El otro día fui con una de mis hijas al cine. Ya hacía algún tiempo que no íbamos. Pronto recordé por qué. Para pagar la entrada estuvieron a punto de pedirme un aval y las escrituras de la casa. Y ya cuando pedí palomitas creía que tendría que dejar a la niña de fianza. ¡Jo, y luego dicen que la gente no va al cine!

Pero quería hablarles de algo que me llamó mucho la atención. La sala donde estábamos, en Jerez, nos daba las gracias por elegirles. De nada, chato, pero vamos, si en Jerez ya no quedan cines a donde ir, difícilmente la palabra elegir puede tener sentido.
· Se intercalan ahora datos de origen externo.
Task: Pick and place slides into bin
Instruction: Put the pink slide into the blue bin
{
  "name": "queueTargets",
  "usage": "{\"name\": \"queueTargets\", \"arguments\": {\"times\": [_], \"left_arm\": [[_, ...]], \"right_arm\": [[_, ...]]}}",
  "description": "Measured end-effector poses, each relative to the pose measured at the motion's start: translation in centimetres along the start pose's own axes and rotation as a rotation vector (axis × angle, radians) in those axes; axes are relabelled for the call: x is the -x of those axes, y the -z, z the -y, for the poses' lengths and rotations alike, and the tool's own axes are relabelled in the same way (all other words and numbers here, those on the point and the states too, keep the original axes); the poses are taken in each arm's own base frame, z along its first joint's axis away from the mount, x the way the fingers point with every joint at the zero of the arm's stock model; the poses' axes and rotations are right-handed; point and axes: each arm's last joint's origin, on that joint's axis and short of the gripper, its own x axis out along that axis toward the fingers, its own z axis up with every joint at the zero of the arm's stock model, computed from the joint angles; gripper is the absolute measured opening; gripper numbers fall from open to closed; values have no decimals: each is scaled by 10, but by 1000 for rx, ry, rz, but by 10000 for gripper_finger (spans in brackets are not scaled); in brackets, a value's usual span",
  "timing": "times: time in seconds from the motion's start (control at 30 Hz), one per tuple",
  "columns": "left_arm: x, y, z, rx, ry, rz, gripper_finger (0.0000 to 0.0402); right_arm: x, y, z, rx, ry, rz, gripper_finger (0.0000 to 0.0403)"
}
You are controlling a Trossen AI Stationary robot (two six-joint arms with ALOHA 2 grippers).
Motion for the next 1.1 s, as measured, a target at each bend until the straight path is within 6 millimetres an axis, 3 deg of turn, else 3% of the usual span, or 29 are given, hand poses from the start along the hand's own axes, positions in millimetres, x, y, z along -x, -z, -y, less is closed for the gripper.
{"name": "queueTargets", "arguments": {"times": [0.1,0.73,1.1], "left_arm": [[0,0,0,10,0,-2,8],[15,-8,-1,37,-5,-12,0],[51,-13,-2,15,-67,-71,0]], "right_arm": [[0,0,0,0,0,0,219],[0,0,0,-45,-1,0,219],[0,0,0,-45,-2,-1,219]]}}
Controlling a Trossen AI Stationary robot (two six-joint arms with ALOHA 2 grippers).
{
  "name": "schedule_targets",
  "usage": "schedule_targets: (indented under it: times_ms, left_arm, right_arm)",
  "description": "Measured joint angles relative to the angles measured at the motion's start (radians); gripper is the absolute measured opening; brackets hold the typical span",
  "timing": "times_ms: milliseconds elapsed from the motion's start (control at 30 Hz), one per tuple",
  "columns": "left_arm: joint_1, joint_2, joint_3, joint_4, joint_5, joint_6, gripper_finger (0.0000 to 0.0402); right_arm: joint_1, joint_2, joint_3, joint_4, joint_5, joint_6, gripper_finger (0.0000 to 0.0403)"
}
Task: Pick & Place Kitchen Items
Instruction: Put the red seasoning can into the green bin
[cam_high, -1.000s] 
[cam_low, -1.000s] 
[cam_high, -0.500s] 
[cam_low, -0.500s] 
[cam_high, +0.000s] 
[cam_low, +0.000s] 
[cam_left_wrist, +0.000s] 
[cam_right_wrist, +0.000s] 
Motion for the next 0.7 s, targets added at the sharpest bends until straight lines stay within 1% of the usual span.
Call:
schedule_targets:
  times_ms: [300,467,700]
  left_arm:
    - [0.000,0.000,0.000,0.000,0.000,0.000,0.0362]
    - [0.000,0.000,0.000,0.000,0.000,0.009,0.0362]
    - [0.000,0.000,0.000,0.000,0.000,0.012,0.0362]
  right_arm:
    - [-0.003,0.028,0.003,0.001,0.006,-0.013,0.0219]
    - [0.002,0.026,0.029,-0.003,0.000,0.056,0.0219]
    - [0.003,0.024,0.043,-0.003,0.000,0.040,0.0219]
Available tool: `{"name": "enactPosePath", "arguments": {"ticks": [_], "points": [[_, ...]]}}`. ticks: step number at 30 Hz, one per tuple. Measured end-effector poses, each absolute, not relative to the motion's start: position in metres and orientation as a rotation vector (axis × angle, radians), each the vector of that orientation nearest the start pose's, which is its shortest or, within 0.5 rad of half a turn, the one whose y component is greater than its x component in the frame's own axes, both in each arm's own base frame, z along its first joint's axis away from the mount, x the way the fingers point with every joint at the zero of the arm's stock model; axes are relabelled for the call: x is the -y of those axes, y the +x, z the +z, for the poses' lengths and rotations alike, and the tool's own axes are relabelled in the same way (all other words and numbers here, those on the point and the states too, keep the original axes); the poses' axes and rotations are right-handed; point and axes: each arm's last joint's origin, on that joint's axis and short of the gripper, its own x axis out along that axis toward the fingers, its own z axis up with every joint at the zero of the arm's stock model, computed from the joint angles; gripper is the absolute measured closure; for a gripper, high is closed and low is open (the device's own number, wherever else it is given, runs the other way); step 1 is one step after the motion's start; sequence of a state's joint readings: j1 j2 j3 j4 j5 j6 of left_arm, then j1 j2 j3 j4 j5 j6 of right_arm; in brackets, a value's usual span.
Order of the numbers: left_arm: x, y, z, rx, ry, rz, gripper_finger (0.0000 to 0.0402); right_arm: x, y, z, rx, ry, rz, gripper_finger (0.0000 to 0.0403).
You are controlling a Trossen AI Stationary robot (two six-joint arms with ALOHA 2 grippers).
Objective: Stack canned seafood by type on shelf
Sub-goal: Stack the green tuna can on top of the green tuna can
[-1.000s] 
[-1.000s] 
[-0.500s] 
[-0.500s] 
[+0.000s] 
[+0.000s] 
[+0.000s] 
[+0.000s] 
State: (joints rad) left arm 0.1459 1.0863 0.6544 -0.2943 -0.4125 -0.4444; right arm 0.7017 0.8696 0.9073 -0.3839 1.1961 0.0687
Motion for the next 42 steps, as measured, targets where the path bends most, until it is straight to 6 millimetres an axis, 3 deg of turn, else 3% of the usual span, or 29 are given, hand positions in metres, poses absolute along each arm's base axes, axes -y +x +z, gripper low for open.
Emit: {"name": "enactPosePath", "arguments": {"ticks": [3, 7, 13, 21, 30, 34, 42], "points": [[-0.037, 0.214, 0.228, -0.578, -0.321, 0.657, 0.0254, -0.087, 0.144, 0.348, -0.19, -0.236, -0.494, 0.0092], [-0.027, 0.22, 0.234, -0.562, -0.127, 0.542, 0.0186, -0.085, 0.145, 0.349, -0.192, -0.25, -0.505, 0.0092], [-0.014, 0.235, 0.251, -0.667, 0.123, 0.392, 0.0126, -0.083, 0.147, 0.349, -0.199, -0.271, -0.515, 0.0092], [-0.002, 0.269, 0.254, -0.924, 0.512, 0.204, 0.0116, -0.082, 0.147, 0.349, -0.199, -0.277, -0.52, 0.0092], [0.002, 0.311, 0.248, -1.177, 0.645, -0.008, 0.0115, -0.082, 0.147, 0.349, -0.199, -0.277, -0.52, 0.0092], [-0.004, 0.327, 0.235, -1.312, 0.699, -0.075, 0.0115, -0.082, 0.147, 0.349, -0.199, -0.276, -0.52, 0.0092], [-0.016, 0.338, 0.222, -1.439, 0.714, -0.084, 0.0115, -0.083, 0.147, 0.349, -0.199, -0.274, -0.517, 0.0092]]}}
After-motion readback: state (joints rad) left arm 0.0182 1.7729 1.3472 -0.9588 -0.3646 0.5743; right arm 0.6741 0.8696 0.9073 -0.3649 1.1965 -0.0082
Se fueron al cajón del olvido el cine Jerezano, con su quiosco en la plaza de San Andrés y sus chucherías. El cine Lealas es ahora un hermoso vergel donde crecen jaramagos, malas hierbas y latas oxidadas de refresco. Del cine Riba, que fue después discoteca y no sé cuántas cosas más antes de convertirse en un supermercado de barrio, ya solo queda un recuerdo lejanísmo, de películas cuyos títulos ya no soy capaz de repetir.

Aún logré ver alguna película en el cine Delicias, pero aquello, ya lo saben, ahora es un monumento al olvido, al abandono y a la tristeza.

No conocí el Valeria, pero si el Tempul, sala de verano donde Bruce Lee o el Mono Borracho se liaban a mamporros por doquier, y en cuya pantalla se proyectaba también alguna película de poco talento y menos vestuario y nulos diálogos, resumidos en algún jadeíllo que ayuda al espectador a ponerse en situación.

Todo eso ha desaparecido. Para ir al cine en Jerez solo hay una opción. Nada de nada en el centro, que sigue (y seguirá) siendo un cadáver. Una película sin personajes, de calles tan desoladas como esos cines que ya no son sino una triste memoria.